A friend of this blog, Seumas MacDonald, recently wrote a nice post on Jews and Gentiles in Galatians. The thrust of the post is that in Galatians, “we” refers to Jews, and “you” refers gentile believers. This leads to a more satisfactory reading of Galatians, and also has important implications: as gentiles, we were not saved from the curse of the law; rather, we were already under judgment. Christ redeems us from the judgment we were already in.
This same distinction, I’d argue, is present in Ephesians. Tracking exactly who “we” and “you” are in the letter is a bit tricky, and Paul only occasionally specifies. Sometimes “we” seems to indicate Paul and his fellow apostles; sometimes it may be a general “we”; but the Jew/Gentile distinction is definitely present, and most strongly in chapter 2.

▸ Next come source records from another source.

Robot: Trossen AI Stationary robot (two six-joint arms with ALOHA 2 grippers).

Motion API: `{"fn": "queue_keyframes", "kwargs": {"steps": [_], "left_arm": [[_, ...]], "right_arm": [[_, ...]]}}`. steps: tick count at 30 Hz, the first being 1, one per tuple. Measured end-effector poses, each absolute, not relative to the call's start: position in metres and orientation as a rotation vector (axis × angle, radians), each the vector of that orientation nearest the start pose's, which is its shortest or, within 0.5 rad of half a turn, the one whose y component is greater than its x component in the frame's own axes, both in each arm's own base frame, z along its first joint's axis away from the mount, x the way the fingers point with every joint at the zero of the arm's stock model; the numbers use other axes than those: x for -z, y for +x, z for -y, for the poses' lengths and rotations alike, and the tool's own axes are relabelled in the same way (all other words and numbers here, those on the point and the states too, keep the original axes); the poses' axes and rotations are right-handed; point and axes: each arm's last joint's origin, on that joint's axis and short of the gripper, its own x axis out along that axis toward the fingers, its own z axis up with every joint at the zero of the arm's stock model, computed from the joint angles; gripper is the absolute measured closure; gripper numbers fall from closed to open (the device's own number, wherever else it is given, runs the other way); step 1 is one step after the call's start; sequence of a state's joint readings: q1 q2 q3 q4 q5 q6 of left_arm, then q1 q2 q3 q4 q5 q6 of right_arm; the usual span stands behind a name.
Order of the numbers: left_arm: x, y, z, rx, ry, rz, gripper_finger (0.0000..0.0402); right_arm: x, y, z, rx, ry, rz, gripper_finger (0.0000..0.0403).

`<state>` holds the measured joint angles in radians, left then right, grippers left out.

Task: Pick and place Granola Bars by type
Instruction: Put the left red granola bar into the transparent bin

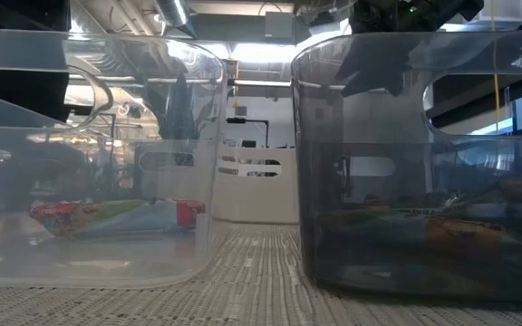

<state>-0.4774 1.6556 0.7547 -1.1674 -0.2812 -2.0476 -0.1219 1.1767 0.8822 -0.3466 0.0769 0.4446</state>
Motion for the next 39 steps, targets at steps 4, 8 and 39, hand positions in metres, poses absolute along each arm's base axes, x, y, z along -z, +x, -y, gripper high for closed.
{"fn": "queue_keyframes", "kwargs": {"steps": [4,8,39], "left_arm": [[-0.128,0.177,0.082,-1.563,-0.633,-1.086,0.0136],[-0.129,0.176,0.082,-1.592,-0.639,-1.091,0.0136],[-0.116,0.149,0.068,-1.690,-0.842,-0.996,0.0165]], "right_arm": [[-0.276,0.246,0.032,0.333,0.447,-0.588,0.0208],[-0.276,0.246,0.032,0.338,0.466,-0.582,0.0208],[-0.279,0.248,0.033,0.329,0.460,-0.552,0.0208]]}}
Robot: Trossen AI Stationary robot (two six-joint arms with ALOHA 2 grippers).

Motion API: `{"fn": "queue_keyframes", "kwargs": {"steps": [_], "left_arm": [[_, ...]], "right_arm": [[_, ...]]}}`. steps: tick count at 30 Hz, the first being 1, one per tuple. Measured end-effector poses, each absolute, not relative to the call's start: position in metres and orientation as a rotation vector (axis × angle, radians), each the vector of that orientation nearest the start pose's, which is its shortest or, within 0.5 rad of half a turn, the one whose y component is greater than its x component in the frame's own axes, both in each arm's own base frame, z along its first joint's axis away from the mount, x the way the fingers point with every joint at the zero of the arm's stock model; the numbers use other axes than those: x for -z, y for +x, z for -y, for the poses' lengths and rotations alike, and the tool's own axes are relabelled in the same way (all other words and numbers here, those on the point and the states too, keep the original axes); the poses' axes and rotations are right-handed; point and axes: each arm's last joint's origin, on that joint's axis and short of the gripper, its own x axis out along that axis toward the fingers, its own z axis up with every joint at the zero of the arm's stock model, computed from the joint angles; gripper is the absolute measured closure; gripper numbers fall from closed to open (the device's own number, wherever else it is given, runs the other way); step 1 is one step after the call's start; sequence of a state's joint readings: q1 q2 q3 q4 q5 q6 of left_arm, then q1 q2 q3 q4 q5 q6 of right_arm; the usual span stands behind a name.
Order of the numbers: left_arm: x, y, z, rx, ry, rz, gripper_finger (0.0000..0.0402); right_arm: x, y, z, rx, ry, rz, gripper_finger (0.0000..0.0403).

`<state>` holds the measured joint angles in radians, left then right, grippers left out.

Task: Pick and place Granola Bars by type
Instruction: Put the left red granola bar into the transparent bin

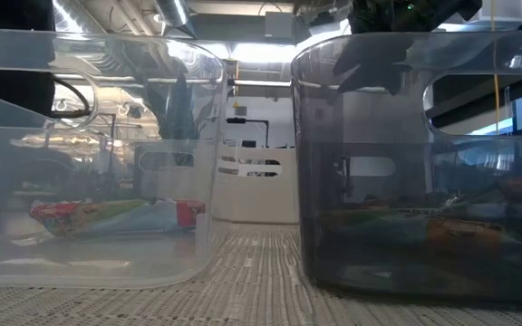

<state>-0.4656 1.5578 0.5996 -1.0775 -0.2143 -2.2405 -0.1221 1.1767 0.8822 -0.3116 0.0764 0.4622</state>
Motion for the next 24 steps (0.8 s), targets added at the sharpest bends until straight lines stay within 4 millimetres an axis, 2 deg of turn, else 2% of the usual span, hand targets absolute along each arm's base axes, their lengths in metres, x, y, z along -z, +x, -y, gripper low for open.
{"fn": "queue_keyframes", "kwargs": {"steps": [11,18,24], "left_arm": [[-0.131,0.170,0.080,-1.475,-0.973,-1.072,0.0233],[-0.138,0.185,0.089,-1.310,-1.019,-1.132,0.0239],[-0.140,0.186,0.089,-1.301,-0.999,-1.141,0.0239]], "right_arm": [[-0.279,0.248,0.033,0.316,0.417,-0.558,0.0208],[-0.279,0.248,0.033,0.314,0.407,-0.560,0.0208],[-0.279,0.248,0.033,0.307,0.384,-0.563,0.0208]]}}
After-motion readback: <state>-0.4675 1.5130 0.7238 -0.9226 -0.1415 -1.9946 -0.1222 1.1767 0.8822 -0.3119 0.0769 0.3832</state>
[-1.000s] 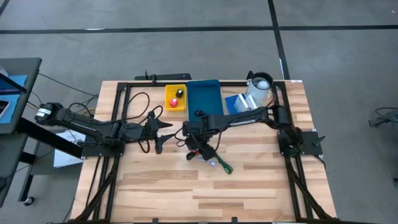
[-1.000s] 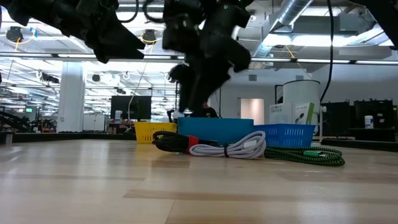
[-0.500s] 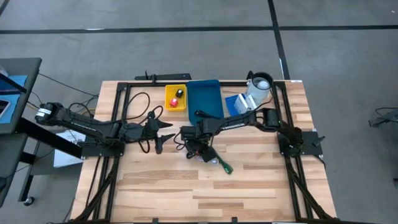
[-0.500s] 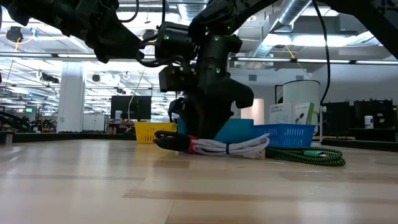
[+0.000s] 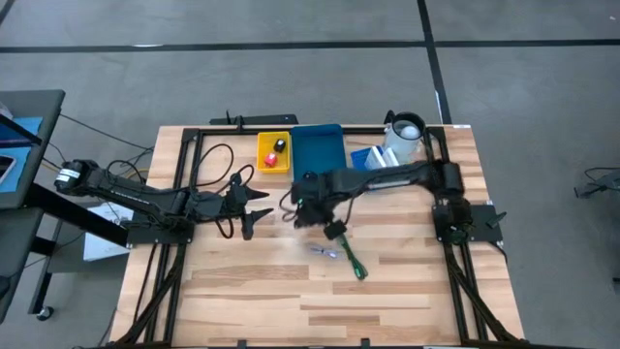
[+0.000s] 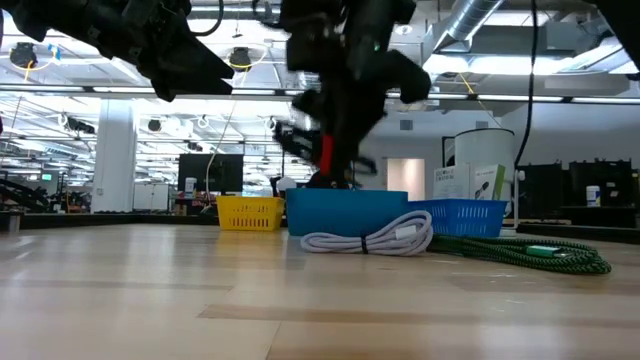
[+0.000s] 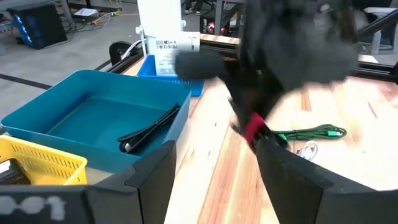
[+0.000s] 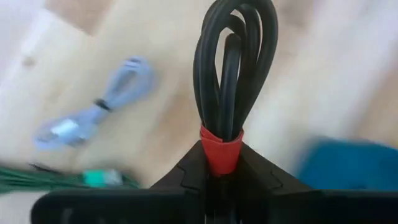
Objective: Pick and place items into bin
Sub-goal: Put the black charger cable into the blue bin
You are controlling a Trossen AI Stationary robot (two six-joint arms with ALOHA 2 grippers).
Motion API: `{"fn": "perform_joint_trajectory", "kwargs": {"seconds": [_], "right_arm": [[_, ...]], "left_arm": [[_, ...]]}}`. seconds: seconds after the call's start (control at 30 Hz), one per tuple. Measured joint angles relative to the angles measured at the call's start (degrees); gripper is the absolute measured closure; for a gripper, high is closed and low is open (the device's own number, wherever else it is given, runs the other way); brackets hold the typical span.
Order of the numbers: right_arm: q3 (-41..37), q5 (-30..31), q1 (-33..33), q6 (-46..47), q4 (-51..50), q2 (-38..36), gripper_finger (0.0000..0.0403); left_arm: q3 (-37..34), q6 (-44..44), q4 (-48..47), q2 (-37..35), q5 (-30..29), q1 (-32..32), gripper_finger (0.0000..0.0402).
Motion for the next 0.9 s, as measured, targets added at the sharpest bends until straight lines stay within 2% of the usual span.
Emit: {"fn": "perform_joint_trajectory", "kwargs": {"seconds": [0.17, 0.43, 0.6, 0.9], "right_arm": [[0.0, 4.7, -3.6, -0.1, 1.4, -8.5, 0.0339], [0.1, 2.8, -13.6, 0.5, 6.6, -14.1, 0.0355], [0.0, -1.3, -19.0, 3.0, 7.8, -12.4, 0.0343], [0.0, -1.7, -22.8, 3.9, 7.3, -4.6, 0.0339]], "left_arm": [[0.0, 0.0, 0.0, 0.0, 0.0, 0.0, 0.0189], [0.0, 0.0, 0.0, 0.0, 0.0, 0.0, 0.0189], [0.0, 0.0, 0.0, 0.0, 0.0, 0.0, 0.0189], [0.0, 0.4, -0.1, 0.0, -0.1, 0.0, 0.0189]]}}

I’ve usually heard Eph 2 preached in a very general way: verses 1-3 describe life before salvation, and 4-10 life after. This works to an extent, but it’s not where Paul starts. Paul is not describing the individual, but instead Jews and Gentiles. The Gentile nations were utterly dead in their sins, enslaved to the demonic “spirit of the air.” Even the Jews had gone astray. But God, rich in mercy, sends Christ to those far (the Gentiles) and those near (the Jews). The inclusion of the Gentiles into God’s people is utter grace; we did nothing to deserve, and weren’t seeking God at all. Instead, while lost in our sin, Christ died for us.
Paul caries this through the rest of chapter 2 and into 3. 2:11-22 is all about God incorporating the gentiles into his covenant people, so that they become fellow citizens and heirs along with Israel. 3:6 expresses this along the lines that ancient peoples used to define themselves. The gentiles were fellow heirs (that is, as if they had blood descent from the founder of the community), members of one body (members of one πόλις, one body politic), and fellow partakers in the promise of the Spirit through Christ (they share the same rites of worship). Such a dramatic turn of events was hinted at in the OT, but its full revelation has only now come in Christ and his apostles.
Salvation by Grace thus becomes not simply an abstraction, or something that happens only to individuals. In origin it is a salvation-historical term: God’s gracious inclusion of the gentiles while we were utterly lost in sin. He is indeed able to do “immeasurably more than all we ask or expect.” Thanks be to God!